THE PROBLEM -> Scan the material below and count each line with the string "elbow". Reply with the count alone.

DATA EXCERPT ->
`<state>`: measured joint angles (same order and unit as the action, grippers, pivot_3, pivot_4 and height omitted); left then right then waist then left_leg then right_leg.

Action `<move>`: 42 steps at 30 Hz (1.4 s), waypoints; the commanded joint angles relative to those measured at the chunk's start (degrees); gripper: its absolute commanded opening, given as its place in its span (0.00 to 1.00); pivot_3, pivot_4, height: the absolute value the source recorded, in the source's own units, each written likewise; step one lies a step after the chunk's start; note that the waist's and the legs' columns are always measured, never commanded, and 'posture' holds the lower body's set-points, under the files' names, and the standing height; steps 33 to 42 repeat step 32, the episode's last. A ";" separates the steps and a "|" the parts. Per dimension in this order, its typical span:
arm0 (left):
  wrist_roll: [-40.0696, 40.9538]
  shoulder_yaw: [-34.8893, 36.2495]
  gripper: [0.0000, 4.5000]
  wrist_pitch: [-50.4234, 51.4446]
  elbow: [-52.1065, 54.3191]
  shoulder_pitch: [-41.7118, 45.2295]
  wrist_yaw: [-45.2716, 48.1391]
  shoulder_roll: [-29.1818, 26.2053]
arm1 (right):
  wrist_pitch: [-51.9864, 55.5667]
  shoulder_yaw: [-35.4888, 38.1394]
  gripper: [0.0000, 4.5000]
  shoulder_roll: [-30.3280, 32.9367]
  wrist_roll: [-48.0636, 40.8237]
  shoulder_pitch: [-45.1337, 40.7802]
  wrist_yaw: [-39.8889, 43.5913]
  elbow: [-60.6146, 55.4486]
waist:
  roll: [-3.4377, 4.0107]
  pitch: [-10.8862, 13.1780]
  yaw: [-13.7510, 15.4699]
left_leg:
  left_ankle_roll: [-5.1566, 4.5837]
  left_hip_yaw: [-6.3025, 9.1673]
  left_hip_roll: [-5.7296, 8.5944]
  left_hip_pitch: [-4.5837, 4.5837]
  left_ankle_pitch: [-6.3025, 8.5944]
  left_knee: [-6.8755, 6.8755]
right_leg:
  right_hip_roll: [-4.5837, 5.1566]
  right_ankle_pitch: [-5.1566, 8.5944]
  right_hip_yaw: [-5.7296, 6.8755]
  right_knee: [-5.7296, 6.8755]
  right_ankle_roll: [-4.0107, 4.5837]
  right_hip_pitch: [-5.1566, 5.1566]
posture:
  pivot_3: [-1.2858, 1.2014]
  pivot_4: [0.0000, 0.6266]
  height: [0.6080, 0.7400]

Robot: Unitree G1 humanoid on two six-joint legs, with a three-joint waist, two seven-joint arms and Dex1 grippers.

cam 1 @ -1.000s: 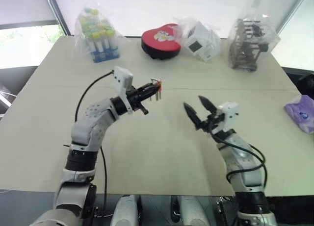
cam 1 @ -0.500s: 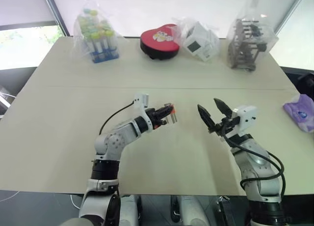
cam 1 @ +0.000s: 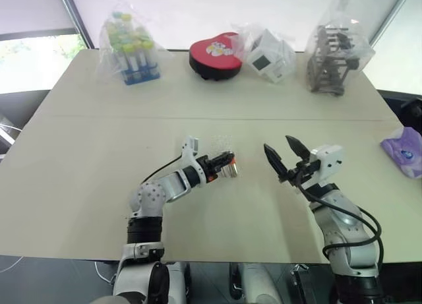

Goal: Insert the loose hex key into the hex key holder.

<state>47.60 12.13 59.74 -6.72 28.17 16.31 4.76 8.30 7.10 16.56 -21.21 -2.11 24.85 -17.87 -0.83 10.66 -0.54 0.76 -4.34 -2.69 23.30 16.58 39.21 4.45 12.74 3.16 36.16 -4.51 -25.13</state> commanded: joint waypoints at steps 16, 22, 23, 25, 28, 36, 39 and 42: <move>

RESPONSE BOX -> 2